Available data Start Marker

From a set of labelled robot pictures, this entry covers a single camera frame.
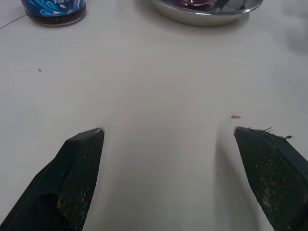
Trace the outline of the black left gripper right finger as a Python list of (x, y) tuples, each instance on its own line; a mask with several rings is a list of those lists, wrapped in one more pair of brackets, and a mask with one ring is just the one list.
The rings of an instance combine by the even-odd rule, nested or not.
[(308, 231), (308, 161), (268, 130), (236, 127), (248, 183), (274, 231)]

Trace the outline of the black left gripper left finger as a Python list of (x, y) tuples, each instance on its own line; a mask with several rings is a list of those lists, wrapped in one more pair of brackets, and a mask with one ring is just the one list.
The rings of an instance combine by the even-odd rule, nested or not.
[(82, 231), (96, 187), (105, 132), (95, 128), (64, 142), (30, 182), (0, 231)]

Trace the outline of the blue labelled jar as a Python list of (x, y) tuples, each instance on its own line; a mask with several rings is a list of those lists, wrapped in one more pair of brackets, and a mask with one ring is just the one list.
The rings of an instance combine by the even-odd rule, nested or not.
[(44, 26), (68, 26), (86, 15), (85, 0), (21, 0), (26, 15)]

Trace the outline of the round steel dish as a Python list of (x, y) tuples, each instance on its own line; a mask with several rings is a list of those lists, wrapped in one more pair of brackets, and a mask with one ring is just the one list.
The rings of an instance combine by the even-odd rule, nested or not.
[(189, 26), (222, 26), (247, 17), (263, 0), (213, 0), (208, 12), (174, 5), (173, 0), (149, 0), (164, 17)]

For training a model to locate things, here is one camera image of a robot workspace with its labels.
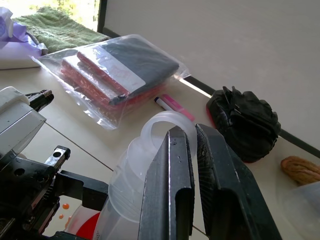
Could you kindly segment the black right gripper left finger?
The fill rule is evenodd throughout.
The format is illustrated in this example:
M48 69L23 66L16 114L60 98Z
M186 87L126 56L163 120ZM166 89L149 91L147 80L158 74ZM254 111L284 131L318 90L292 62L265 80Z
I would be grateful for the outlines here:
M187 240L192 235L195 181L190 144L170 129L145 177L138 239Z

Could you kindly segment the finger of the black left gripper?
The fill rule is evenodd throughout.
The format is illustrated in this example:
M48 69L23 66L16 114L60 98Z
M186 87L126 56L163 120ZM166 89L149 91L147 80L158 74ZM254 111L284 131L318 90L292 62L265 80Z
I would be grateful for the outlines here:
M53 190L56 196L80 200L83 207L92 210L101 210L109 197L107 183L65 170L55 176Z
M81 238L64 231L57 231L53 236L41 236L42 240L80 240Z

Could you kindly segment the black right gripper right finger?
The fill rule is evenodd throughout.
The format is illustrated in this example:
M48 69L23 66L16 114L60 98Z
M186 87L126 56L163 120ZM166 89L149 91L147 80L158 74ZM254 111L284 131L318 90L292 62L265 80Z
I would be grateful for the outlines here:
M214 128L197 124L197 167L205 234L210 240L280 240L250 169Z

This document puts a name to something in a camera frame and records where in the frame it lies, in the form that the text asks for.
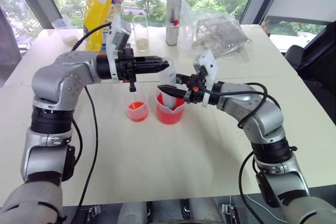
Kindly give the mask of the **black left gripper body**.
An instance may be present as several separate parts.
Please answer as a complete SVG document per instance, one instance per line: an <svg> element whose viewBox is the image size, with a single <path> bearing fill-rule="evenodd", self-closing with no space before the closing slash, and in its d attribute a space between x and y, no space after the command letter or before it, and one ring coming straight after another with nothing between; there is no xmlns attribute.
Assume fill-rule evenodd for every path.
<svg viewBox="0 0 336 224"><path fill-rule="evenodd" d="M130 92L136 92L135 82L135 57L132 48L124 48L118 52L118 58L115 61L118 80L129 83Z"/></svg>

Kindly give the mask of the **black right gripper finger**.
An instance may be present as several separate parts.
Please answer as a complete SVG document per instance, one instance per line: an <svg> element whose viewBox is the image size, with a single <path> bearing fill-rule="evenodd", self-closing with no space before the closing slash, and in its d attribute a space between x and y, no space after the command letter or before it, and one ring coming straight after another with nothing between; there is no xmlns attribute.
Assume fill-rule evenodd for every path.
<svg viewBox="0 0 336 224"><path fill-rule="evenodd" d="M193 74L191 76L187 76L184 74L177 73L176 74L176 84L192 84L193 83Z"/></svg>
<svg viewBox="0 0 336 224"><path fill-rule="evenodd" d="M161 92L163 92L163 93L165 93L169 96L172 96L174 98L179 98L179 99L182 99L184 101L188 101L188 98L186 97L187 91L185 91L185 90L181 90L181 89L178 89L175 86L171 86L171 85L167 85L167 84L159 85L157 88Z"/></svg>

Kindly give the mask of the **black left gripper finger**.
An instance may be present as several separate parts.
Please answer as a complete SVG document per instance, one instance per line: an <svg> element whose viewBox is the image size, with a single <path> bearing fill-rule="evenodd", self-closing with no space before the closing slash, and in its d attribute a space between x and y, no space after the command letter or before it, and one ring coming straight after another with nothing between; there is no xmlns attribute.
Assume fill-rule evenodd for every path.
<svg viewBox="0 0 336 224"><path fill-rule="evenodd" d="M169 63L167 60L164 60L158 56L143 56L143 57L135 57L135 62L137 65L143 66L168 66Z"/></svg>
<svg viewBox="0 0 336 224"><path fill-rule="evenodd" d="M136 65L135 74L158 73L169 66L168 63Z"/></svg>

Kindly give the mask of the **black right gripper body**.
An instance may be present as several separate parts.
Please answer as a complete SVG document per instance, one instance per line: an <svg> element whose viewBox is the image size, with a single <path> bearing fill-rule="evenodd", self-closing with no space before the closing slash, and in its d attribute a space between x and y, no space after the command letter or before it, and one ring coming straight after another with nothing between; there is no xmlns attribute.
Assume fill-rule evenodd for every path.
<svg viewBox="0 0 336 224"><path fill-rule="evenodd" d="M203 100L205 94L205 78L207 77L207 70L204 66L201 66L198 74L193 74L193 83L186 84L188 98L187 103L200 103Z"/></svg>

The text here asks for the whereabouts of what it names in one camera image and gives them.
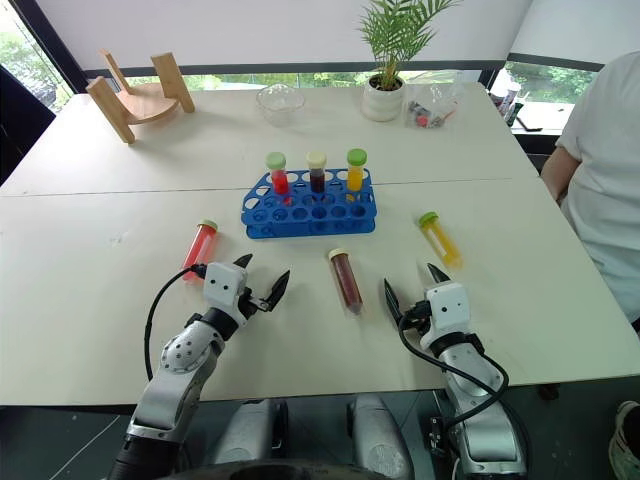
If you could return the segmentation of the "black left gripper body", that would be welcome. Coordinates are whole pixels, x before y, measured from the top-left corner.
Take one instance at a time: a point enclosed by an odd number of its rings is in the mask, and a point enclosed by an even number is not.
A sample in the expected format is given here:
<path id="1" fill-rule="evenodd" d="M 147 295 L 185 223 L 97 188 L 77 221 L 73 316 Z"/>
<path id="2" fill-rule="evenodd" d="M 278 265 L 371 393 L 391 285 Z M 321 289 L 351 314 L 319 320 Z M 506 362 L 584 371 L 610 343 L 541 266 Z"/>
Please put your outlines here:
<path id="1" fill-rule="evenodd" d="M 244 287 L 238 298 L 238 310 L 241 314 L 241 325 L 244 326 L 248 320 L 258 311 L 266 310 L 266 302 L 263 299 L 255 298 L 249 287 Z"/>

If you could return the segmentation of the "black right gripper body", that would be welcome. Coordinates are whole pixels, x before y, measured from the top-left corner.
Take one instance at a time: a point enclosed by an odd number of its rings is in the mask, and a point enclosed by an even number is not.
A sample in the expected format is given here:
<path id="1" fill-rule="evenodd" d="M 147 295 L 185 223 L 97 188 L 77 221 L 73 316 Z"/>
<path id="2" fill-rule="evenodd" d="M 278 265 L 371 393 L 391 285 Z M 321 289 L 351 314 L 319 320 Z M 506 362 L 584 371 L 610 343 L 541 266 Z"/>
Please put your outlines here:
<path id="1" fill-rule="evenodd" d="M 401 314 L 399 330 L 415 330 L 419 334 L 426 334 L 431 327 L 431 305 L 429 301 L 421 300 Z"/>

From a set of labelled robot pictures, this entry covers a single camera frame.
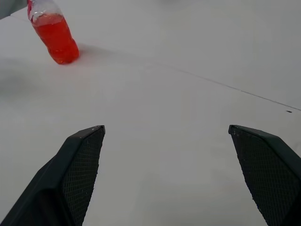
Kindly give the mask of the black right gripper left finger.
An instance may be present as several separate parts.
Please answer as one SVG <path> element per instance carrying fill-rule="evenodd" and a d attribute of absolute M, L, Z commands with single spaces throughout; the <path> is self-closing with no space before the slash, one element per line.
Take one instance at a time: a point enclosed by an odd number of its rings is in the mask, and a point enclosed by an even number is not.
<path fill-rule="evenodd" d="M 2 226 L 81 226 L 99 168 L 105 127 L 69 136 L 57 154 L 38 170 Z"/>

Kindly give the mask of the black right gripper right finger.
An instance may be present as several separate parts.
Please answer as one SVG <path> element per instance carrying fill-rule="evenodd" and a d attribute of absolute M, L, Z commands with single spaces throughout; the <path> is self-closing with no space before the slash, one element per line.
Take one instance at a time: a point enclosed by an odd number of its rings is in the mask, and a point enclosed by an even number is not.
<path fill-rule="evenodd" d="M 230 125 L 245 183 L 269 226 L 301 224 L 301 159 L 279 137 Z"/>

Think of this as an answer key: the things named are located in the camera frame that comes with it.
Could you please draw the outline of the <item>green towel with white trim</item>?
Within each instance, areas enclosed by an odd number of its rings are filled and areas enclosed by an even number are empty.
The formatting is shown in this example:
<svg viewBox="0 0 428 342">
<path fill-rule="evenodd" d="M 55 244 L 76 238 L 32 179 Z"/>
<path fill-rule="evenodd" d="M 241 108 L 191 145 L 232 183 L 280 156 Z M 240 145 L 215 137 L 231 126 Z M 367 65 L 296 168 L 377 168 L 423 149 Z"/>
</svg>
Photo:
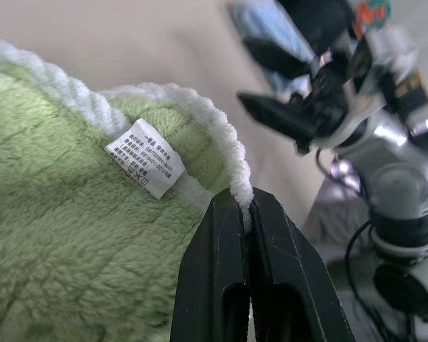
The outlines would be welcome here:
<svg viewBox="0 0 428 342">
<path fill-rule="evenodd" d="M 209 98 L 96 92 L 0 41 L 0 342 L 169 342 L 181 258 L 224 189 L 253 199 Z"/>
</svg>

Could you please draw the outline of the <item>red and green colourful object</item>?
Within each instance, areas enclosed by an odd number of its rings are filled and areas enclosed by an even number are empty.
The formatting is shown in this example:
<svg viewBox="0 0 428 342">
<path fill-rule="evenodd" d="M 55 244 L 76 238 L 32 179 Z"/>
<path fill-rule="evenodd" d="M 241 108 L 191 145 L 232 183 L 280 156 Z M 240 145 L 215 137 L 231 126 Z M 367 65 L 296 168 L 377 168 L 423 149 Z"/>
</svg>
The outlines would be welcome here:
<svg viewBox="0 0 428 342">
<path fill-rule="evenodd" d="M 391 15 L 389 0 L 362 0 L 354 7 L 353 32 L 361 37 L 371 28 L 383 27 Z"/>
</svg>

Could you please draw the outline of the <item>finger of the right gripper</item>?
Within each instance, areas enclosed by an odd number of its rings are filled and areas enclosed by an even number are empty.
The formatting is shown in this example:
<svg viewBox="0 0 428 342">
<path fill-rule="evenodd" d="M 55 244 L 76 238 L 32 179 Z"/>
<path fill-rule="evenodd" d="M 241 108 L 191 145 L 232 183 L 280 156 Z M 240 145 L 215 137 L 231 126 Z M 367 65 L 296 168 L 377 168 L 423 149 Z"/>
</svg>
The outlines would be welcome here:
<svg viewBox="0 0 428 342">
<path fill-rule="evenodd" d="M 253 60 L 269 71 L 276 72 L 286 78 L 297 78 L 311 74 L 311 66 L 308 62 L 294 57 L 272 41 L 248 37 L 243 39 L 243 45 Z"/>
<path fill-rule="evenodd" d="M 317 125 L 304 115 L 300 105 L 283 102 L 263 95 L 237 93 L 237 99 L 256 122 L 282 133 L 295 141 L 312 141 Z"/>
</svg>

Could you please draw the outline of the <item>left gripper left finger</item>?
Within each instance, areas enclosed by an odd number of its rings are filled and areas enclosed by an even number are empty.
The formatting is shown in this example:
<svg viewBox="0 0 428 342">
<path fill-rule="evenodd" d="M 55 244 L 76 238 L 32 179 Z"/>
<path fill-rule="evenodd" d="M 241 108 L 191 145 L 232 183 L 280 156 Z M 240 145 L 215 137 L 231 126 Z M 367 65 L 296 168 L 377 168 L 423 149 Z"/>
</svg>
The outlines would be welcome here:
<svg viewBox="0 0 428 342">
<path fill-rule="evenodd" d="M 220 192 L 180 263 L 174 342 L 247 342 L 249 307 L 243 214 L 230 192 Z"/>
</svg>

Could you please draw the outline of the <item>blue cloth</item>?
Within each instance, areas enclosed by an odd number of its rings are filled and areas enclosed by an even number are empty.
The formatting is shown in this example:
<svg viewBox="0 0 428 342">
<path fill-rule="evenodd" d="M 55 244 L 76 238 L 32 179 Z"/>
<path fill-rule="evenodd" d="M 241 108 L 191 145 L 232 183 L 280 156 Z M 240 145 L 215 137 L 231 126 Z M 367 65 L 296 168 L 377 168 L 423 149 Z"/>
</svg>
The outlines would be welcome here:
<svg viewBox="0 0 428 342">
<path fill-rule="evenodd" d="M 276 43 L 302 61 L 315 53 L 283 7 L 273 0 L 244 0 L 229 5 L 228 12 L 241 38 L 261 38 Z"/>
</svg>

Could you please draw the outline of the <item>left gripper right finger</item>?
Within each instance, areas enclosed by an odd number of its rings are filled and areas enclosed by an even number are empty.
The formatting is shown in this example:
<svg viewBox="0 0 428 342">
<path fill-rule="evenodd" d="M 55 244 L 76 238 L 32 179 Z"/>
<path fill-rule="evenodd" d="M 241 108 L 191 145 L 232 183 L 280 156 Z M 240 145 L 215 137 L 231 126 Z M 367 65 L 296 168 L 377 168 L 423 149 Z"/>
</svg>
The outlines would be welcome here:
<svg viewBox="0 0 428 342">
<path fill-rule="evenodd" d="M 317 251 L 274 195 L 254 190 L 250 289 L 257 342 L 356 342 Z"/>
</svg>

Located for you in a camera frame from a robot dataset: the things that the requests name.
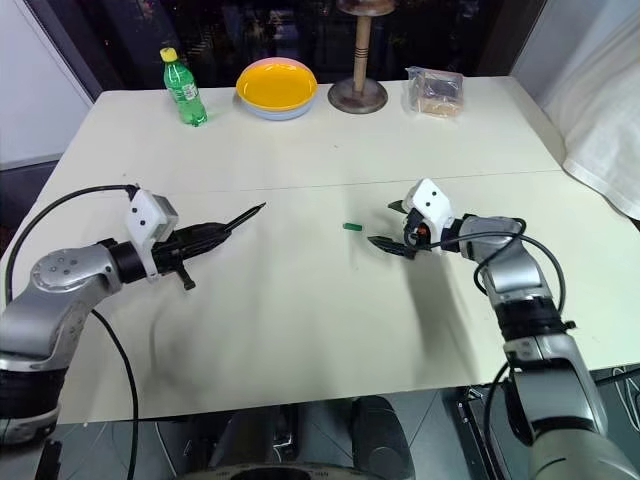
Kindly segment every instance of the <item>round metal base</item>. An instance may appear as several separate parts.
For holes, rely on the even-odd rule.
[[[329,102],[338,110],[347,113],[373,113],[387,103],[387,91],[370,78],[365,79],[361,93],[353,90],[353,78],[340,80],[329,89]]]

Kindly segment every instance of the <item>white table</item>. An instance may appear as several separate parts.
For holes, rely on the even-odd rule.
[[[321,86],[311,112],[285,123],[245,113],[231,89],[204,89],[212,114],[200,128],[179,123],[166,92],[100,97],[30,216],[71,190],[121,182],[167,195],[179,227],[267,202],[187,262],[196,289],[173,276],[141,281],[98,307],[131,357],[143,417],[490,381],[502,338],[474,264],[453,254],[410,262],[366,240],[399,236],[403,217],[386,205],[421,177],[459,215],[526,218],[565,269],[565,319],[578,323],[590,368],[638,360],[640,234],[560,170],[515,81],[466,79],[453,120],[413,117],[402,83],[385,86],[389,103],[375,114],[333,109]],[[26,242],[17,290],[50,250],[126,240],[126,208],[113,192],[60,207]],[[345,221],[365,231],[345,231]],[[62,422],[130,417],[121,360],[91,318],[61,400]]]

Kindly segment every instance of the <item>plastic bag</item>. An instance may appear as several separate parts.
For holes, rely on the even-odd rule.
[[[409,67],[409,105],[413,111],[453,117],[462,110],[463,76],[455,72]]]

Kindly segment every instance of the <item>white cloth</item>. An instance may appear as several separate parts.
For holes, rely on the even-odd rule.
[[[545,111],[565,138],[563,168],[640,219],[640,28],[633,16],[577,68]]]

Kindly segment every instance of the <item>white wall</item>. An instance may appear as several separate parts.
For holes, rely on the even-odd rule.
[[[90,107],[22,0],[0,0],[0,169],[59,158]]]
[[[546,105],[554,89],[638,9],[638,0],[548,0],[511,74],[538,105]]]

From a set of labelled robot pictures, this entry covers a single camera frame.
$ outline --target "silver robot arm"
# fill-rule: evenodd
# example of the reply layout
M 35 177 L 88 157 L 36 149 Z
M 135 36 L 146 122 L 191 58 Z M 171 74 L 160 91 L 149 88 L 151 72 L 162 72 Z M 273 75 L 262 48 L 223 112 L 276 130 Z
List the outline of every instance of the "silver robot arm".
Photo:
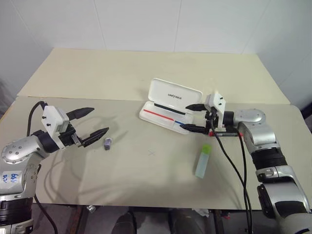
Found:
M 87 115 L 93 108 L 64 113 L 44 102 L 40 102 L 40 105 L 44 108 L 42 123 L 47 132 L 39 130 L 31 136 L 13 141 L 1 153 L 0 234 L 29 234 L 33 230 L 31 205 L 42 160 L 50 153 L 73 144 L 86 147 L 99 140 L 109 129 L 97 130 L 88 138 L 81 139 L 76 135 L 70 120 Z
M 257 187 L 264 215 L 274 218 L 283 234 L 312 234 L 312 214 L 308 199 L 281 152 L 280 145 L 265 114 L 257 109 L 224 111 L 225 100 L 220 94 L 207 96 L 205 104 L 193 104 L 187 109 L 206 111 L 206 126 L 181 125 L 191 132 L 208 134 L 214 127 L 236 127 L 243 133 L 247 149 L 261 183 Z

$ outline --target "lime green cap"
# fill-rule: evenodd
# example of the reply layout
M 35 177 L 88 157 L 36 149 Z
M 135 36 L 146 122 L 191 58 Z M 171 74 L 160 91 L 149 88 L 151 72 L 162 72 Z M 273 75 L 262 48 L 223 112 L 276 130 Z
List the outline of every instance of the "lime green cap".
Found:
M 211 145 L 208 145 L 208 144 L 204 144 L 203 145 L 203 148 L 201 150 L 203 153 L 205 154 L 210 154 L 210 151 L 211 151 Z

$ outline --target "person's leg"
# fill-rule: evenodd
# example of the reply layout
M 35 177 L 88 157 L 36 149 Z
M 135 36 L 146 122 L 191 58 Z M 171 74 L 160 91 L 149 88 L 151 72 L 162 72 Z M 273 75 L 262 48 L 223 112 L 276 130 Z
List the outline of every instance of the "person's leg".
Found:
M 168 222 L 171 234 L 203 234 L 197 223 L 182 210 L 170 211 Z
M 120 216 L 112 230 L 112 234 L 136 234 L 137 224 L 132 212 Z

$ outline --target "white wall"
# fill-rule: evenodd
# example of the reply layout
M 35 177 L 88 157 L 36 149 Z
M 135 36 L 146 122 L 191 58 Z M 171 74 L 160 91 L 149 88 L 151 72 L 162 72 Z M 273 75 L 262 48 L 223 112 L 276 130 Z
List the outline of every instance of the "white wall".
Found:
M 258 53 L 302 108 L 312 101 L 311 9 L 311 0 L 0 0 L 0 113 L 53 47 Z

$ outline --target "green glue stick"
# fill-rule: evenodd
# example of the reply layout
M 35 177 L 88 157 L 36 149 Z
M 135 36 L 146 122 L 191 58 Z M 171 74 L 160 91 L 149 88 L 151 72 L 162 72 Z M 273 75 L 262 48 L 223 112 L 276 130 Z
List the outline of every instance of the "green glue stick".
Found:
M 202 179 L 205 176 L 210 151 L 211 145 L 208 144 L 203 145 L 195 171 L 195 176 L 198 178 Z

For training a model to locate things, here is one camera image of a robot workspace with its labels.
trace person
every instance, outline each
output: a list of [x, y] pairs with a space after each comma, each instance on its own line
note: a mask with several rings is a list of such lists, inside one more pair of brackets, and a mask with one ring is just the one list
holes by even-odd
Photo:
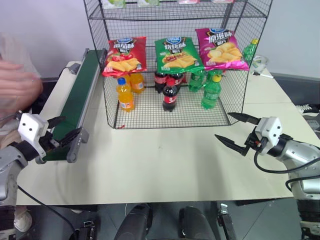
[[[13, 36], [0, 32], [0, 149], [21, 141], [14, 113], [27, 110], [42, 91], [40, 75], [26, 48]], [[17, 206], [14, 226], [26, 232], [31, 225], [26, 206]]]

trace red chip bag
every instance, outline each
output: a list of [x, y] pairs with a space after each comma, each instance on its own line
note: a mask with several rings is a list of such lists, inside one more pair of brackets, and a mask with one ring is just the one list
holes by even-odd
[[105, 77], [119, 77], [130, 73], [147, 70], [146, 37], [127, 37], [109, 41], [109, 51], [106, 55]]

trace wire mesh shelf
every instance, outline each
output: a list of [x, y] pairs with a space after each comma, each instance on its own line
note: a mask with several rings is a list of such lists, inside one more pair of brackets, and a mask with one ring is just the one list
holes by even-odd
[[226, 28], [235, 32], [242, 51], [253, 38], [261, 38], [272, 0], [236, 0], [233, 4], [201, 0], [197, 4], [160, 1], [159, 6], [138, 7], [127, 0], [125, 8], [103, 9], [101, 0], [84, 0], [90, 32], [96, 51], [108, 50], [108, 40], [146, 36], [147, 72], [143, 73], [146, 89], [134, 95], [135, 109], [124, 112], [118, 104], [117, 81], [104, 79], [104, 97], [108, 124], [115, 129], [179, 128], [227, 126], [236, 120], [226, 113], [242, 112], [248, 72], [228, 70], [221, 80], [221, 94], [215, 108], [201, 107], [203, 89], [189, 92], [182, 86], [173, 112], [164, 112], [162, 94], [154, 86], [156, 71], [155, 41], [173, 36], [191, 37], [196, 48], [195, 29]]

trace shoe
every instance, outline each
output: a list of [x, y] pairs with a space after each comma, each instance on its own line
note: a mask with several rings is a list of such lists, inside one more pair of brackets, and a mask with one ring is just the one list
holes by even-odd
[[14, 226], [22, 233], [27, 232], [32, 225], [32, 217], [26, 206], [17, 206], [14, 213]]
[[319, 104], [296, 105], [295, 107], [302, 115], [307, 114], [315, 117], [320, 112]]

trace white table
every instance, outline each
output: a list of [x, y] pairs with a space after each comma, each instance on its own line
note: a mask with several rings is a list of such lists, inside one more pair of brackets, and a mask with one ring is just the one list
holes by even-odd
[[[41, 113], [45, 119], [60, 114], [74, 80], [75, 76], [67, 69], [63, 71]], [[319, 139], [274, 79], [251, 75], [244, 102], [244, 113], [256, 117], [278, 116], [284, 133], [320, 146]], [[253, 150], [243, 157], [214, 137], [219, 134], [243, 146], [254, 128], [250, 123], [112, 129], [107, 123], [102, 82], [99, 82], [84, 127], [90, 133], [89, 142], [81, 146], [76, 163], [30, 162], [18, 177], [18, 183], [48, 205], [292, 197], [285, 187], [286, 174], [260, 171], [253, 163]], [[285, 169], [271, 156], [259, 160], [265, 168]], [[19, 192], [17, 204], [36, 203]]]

Available data End Marker

Please give the number of lines in the data above where the word "blue" appears, and nothing besides.

2